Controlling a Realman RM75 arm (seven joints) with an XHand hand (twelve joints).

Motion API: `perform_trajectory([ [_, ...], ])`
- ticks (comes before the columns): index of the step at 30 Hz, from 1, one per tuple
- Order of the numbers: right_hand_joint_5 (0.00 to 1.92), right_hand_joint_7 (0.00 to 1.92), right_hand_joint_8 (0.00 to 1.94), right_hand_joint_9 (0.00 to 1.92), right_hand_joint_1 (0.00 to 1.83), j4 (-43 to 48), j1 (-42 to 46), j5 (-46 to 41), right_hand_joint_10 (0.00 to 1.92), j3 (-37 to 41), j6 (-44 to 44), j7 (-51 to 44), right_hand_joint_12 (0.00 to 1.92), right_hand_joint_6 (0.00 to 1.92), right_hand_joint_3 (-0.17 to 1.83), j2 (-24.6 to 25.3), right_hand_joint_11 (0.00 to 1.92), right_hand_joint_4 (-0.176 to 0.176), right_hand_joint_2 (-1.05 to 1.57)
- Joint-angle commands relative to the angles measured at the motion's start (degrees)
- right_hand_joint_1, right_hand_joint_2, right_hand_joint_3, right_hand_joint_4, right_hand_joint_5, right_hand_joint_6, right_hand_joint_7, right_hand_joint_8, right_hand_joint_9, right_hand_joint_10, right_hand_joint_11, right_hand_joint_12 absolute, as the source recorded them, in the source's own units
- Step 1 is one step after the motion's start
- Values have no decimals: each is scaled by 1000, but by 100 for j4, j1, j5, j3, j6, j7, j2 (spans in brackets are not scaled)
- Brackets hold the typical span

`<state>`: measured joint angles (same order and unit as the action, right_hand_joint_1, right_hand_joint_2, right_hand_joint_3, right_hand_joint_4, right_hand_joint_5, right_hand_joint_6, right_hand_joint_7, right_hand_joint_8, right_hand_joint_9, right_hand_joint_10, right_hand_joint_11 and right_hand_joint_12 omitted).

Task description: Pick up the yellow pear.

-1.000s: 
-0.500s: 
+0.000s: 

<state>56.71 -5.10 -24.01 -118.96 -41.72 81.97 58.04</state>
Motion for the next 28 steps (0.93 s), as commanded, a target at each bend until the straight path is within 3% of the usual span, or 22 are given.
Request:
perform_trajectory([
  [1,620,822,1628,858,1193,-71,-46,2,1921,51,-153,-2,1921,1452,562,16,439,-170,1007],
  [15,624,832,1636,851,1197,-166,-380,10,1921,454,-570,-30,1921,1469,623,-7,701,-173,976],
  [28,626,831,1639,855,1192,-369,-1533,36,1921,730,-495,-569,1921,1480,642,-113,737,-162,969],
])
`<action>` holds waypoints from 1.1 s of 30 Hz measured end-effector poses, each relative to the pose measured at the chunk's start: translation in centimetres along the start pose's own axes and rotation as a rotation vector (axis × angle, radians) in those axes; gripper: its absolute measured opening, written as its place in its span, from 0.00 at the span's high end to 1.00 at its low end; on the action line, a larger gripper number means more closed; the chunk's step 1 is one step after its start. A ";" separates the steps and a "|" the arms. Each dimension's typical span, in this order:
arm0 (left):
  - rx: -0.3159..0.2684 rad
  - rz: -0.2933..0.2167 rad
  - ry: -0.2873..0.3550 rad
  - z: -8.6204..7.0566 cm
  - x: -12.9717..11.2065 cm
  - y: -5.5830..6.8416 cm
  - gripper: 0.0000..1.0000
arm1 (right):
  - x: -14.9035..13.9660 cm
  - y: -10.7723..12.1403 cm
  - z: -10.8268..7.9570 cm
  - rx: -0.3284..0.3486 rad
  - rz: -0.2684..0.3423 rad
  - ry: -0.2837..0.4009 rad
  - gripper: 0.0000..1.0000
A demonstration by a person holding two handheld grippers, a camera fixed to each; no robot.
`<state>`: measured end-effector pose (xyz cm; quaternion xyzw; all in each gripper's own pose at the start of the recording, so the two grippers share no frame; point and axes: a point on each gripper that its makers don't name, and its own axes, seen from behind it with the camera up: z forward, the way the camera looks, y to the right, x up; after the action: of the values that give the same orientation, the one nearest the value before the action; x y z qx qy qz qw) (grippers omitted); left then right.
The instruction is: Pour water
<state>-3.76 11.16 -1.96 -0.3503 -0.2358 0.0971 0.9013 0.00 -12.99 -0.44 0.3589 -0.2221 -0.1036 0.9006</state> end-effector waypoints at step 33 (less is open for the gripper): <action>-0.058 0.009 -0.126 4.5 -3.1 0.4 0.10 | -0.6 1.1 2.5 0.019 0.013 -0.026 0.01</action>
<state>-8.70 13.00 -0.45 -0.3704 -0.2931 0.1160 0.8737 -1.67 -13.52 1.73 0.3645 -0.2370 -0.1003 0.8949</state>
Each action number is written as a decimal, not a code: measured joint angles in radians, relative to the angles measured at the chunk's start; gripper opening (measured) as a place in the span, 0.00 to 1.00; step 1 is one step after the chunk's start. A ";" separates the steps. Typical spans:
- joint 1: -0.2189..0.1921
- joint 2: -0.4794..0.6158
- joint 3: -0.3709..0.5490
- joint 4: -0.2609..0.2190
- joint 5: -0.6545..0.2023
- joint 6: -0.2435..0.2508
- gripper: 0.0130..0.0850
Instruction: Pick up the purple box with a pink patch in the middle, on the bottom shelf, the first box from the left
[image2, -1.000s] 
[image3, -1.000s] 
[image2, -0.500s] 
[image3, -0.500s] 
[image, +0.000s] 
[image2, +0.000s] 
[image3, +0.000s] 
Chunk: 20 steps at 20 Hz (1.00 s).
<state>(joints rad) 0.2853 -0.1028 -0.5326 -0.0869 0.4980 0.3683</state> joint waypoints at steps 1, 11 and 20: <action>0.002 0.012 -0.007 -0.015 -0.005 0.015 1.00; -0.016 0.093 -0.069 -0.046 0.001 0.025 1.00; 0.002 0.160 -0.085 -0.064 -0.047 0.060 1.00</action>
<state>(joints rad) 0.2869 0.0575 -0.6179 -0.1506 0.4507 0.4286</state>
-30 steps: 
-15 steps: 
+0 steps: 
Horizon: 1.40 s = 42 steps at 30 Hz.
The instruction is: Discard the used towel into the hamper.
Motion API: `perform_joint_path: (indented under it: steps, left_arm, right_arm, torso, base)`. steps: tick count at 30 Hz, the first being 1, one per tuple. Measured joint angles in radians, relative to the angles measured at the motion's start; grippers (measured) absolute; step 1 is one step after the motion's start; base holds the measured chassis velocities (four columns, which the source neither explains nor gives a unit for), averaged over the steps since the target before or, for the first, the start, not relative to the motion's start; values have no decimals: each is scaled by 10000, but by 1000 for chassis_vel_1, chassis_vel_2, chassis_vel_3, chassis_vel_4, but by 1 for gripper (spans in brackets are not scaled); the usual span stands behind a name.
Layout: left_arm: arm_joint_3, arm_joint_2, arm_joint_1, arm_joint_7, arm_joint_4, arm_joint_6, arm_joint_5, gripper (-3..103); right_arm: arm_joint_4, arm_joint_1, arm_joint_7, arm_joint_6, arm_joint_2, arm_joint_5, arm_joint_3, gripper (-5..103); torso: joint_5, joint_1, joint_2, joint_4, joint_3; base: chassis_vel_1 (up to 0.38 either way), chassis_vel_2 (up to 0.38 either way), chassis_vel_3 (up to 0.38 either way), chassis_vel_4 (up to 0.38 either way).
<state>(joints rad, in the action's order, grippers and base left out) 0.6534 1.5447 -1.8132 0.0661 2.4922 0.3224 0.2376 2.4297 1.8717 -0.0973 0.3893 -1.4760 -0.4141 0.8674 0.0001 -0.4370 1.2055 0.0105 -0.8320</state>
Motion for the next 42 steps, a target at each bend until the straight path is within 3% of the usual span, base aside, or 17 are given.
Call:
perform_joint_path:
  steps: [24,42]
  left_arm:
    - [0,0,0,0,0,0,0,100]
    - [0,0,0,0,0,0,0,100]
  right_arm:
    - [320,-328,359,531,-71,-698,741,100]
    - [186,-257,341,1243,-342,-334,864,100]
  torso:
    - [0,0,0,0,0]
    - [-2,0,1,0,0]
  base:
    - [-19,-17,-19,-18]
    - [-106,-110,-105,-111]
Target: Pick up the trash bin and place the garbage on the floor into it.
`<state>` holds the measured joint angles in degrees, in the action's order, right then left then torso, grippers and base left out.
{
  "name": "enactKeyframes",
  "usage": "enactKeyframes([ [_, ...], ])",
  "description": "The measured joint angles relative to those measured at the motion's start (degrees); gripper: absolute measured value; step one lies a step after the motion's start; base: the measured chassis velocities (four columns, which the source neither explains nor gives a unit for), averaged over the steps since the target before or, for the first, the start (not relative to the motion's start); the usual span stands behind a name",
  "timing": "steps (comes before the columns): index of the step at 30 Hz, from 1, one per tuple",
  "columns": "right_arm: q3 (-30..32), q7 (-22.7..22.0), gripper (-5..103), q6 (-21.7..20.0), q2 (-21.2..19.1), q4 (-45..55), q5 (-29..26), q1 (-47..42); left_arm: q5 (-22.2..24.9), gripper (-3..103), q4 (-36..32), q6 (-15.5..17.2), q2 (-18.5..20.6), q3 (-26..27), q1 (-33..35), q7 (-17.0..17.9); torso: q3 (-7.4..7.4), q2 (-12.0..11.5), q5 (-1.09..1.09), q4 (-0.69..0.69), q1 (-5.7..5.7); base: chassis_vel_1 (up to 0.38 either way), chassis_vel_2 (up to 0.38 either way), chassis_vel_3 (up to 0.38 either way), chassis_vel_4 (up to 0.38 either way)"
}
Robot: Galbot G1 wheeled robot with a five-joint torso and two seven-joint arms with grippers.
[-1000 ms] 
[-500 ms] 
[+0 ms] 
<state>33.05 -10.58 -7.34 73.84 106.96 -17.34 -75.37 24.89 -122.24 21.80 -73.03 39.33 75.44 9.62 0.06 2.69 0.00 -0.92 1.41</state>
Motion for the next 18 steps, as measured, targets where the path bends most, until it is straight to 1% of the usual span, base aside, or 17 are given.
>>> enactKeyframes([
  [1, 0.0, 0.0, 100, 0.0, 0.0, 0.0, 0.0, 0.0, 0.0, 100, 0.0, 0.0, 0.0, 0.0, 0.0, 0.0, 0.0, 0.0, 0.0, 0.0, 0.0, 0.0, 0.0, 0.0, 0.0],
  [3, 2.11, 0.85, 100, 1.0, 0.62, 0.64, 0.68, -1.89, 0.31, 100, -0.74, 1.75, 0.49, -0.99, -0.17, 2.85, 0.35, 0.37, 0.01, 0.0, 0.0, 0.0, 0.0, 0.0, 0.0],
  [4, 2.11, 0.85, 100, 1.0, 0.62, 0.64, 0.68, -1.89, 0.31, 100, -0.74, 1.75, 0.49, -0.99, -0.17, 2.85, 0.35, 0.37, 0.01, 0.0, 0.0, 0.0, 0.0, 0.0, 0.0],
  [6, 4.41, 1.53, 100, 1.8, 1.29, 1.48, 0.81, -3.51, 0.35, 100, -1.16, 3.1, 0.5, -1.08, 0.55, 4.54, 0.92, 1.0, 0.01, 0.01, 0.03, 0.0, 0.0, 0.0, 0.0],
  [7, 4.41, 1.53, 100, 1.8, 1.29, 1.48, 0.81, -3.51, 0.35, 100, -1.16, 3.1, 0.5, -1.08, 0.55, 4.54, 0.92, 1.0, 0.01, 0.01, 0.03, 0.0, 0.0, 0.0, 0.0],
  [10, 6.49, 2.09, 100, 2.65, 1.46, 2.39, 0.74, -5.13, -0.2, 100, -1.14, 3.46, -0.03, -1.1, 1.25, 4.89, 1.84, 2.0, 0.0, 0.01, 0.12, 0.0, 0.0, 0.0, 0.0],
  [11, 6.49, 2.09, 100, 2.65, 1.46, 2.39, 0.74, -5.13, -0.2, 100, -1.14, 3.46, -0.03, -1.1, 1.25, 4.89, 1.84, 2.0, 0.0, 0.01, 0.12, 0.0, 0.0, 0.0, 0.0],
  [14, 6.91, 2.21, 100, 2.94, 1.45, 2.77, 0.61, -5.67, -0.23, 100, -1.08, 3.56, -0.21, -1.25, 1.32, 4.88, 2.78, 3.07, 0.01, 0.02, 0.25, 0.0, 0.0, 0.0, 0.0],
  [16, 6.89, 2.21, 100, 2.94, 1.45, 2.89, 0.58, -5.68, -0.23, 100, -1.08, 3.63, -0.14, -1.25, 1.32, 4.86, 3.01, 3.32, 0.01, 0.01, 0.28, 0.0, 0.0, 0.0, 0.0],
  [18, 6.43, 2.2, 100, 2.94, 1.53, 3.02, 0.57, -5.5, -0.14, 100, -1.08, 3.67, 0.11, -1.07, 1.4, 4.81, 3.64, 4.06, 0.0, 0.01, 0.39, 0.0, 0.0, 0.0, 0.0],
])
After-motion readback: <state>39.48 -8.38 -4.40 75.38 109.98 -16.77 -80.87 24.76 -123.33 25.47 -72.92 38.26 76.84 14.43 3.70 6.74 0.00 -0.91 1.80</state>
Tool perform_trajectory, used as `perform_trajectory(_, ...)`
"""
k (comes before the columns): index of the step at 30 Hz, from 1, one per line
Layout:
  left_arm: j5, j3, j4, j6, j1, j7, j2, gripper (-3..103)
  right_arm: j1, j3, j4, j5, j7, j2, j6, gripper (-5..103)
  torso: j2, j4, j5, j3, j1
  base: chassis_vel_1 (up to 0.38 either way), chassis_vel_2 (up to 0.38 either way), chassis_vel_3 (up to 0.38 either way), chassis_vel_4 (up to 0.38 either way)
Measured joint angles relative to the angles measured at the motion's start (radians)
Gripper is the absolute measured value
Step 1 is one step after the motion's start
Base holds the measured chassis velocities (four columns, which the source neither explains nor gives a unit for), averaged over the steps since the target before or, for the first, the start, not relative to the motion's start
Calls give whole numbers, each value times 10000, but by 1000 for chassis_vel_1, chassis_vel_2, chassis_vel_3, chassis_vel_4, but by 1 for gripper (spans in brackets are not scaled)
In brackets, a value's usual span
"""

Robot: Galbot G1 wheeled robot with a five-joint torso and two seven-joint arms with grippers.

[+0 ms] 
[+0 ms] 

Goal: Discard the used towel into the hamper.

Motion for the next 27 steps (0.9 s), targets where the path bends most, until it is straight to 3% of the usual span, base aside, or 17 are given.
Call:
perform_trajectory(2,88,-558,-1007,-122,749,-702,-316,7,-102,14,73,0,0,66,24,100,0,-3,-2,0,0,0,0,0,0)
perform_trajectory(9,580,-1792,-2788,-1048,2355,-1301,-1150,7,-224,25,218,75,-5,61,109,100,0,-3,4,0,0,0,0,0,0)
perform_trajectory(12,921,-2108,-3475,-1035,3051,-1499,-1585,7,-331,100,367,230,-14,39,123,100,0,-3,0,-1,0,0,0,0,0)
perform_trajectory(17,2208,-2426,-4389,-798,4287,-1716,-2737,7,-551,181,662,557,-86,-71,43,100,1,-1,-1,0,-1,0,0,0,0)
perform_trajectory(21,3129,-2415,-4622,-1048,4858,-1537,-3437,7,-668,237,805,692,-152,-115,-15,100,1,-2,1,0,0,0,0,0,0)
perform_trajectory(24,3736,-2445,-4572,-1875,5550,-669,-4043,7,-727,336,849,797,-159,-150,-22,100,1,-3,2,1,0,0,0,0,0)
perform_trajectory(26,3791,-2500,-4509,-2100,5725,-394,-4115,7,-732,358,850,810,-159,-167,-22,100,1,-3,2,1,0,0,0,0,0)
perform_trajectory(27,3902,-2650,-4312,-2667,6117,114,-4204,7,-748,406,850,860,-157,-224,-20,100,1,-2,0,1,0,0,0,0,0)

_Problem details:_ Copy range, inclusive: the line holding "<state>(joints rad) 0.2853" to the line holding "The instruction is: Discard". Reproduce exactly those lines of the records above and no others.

_Task result:_
<state>(joints rad) 0.2853 -0.1028 -0.5326 -0.0869 0.4980 0.3683</state> joint waypoints at steps 1, 11 and 20: <action>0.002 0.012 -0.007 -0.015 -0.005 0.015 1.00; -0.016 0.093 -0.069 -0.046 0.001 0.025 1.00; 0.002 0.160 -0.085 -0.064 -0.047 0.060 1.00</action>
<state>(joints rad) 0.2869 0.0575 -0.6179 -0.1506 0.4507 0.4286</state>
-30 steps: 
-15 steps: 
+0 steps: 
Horizon: 1.40 s = 42 steps at 30 Hz.
The instruction is: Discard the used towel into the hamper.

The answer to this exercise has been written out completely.